Inkongruentes Erzählen liegt dann
vor, wenn der Erzähler, wie das bei der
figuralen
bzw.
personalen Perspektive der Fall ist, nicht das wiedergibt, was er
selbst wahrgenommen hat, sondern "scheinbar eigene Wahrnehmungen
darstellend, in Wirklichkeit die subjektive Wahrnehmung einer oder
mehrerer der erzählten Figuren (reproduziert)" (ebd.,
S.126)
Perspektiven des Autors und des Erzählers
Wenn von Perspektiven die Rede ist, sollte man
zuallererst daran denken, welche Instanzen eines Erzähltextes überhaupt
zur Gestaltung von Perspektive in Frage kommen.

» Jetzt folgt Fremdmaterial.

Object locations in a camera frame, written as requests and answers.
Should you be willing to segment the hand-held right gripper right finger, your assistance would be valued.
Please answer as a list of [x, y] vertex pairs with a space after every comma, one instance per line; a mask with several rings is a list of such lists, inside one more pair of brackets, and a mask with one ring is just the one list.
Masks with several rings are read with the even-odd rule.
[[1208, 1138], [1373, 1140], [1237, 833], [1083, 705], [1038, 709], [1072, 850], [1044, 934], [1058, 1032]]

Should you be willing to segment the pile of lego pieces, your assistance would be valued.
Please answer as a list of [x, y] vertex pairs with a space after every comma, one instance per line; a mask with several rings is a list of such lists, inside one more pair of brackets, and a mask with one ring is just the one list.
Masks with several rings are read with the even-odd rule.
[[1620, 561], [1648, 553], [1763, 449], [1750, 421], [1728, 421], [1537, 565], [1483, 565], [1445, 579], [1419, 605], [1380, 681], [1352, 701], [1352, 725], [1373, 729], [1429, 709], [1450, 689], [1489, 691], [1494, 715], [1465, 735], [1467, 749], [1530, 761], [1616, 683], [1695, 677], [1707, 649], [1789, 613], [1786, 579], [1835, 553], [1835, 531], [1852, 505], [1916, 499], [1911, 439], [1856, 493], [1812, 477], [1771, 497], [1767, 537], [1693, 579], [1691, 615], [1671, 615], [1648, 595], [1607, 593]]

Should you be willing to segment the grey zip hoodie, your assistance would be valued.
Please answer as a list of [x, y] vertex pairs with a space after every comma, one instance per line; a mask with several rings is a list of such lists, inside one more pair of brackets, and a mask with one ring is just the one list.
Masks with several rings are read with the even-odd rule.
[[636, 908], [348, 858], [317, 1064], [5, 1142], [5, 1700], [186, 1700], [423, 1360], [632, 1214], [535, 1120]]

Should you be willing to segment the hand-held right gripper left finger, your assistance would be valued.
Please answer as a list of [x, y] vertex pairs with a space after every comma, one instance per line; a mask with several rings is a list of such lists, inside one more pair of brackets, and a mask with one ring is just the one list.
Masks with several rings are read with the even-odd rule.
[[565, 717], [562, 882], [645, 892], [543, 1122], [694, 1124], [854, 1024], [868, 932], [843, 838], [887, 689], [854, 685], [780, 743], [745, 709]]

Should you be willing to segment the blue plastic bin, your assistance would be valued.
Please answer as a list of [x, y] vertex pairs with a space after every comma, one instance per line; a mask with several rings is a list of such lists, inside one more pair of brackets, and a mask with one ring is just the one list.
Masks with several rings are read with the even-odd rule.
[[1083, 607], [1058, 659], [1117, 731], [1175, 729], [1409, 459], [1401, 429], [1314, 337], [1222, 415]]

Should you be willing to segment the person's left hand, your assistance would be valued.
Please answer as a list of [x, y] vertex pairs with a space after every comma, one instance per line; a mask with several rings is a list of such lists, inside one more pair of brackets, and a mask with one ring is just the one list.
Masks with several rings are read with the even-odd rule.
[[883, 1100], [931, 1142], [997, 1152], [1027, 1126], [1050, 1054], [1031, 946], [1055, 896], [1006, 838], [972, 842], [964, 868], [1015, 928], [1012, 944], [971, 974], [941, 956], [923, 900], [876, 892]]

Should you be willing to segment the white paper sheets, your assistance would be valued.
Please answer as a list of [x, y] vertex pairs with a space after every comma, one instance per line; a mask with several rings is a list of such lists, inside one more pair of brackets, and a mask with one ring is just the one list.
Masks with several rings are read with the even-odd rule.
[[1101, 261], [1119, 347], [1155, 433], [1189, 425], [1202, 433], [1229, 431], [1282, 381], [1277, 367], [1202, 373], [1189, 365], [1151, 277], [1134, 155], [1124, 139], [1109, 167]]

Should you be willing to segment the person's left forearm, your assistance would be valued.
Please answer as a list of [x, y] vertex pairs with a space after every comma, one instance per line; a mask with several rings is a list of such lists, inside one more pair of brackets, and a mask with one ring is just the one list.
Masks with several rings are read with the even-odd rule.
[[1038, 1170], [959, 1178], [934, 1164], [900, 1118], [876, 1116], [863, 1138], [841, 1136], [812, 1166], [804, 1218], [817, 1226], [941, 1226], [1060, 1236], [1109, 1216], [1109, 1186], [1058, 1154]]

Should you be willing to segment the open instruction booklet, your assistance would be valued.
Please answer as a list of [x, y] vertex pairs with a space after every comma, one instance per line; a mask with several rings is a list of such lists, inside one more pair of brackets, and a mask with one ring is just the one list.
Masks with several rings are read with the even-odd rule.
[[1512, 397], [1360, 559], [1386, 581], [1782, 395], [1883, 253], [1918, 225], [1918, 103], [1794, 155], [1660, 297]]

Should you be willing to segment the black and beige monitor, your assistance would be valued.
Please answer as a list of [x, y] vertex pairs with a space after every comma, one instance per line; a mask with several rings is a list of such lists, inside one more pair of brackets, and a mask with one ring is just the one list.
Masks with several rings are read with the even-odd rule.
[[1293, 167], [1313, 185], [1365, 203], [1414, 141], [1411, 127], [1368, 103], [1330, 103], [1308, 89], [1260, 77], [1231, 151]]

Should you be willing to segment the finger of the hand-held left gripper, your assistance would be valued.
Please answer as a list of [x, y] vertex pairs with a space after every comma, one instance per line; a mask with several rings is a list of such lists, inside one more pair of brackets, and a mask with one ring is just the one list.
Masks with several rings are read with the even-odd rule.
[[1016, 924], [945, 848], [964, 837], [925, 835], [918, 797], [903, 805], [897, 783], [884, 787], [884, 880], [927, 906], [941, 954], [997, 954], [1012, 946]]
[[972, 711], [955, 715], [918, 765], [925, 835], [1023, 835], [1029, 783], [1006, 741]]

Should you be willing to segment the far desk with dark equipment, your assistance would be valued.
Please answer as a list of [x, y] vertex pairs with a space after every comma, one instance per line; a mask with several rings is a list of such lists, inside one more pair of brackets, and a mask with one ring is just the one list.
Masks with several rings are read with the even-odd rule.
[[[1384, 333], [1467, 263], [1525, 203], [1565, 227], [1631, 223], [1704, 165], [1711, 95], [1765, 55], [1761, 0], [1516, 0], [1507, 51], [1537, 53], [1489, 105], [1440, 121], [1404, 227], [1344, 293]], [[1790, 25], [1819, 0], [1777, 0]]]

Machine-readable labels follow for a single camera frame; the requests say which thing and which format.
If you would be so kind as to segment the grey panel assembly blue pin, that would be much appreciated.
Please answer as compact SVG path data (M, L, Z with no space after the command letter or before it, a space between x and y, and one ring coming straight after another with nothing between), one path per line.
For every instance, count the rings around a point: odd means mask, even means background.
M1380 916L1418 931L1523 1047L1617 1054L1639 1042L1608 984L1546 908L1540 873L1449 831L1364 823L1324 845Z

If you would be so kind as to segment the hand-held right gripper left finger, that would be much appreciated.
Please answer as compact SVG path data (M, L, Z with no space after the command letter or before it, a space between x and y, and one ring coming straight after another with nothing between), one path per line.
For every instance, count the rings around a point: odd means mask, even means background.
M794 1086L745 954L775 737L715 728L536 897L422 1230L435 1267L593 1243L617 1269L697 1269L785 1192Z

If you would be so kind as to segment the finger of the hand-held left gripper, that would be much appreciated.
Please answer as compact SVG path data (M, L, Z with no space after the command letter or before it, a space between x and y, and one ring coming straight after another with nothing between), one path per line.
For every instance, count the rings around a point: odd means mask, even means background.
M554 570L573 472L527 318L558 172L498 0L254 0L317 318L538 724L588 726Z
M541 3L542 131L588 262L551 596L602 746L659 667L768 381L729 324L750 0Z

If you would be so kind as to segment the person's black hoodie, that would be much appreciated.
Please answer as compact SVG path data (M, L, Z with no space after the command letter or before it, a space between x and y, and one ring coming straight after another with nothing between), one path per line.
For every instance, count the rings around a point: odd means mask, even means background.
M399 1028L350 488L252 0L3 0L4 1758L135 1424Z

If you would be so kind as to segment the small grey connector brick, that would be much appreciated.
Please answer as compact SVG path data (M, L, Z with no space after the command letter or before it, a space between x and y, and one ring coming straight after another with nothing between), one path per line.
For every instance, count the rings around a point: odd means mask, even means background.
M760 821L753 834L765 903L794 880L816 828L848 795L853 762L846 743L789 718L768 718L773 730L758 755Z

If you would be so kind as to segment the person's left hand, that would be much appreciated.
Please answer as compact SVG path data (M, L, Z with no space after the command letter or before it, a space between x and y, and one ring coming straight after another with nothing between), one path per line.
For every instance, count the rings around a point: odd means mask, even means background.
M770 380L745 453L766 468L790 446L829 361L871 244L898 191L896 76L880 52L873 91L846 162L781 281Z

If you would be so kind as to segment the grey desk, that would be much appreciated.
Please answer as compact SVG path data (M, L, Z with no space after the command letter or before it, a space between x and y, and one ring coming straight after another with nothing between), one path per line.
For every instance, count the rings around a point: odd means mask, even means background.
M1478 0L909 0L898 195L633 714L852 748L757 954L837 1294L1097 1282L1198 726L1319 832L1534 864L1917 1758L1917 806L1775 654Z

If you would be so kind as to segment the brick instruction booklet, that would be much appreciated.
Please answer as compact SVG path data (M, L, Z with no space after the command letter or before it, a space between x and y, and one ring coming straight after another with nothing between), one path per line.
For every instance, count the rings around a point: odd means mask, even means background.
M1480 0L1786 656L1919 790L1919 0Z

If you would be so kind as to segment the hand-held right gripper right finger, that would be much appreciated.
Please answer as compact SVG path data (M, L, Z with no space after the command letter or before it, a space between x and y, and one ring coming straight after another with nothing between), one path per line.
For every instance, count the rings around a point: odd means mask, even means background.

Grundsätzlich kommen dafür nur zwei Perspektiven in
Frage:
Für größere Ansicht bitte anklicken!
Die Perspektiven des Erzählers bzw. der Erzählinstanz
Für die Erzähltextanalyse sind vor allem die beiden
Perspektiven wichtig, die dem Erzähler zugeordnet werden können.
Der Erzähler kann eine narratoriale oder figurale
Perspektive einnehmen. (vgl.
Schmid 2005,
S.132ff.)
-
Narratorial ist die Perspektive angelegt, wenn sie nicht figural
ist. Was zunächst etwas verwirrend erscheinen mag, hat doch seinen Sinn.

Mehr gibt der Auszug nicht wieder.